Turn on your radio and flip over to your local alternative station. Close your eyes and let the music hit you. Now tell me, in a half-hour, 45 minute block, can you really tell the difference, one song to the next, in the handful you just heard? With a few exceptions, they all sound the same. Unfortunately, Mae, with the Aug. 14 release of Singularity by these Virginia Beach, Va. based rockers, have done nothing to be one of those exceptions, fitting in seamlessly with your average 30 minute alternative radio block.
Not that this album is bad, there’s just nothing overly remarkable about it either. It’s bland, like vanilla ice cream. Nothing wrong with vanilla ice cream; it’s safe and easy – you know what you’re getting, you’ve had it before and with Singularity, you’ve heard it before.
The opening track, “Brink of Disaster” screams “Hearing Things” from Moth’s 2002
Provisions, Fiction and Gear while “On Top” borrows its opening riff from Sonic Youth’s “Tunic (Song For Karen)” from Goo By their own admission, the guys where influenced by bands they heard growing up.

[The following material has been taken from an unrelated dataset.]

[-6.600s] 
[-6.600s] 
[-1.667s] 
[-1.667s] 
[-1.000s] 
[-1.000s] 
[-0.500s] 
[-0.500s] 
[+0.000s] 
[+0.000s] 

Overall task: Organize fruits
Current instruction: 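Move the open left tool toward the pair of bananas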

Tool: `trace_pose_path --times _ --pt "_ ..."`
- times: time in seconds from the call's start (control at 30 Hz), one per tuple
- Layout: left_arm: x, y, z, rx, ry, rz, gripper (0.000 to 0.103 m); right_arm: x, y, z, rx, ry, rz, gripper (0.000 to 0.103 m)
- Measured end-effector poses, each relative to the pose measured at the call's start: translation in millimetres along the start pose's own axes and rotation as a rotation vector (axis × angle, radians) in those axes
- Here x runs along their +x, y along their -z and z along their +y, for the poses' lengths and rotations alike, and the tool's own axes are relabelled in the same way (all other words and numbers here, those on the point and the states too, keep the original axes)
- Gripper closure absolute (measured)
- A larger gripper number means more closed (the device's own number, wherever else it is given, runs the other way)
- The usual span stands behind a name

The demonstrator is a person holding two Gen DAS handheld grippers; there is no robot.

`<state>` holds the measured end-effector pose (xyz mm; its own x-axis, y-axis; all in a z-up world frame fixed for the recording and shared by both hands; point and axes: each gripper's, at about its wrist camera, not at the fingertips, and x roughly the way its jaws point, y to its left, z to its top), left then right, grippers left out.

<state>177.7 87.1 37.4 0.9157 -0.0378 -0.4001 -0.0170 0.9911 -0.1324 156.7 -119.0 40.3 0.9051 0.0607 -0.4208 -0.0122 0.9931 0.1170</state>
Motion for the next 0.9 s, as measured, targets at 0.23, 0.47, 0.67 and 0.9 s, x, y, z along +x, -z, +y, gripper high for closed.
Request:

"We've always loved bands like Pearl Jam, U2 and the Smashing Pumpkins and on this record we wanted to tap into that," drummer Jacob Marshall said. "We weren't trying to recreate a '90s record, per se, but we definitely wanted it to have that same energy."
Perhaps they were going for the energy but instead of homage, Singularity comes off more like bad pastiche.
Maybe I’m getting too old, hearing this band in that band - everything is cyclical I suppose. But there are enough new bands out there breaking ground with their sound, (B.R.M.C. comes to mind) challenging preconceptions that I just don’t think that’s it.
For younger music fans, without ample years to have developed a discerning ear, Singularity will probably work just fine, there's nothing offensive about this album and some of the tracks have a good groove to them. But just like vanilla ice cream was great until the first time you tried bourbon walnut chocolate - suddenly, vanilla just doesn't cut it anymore.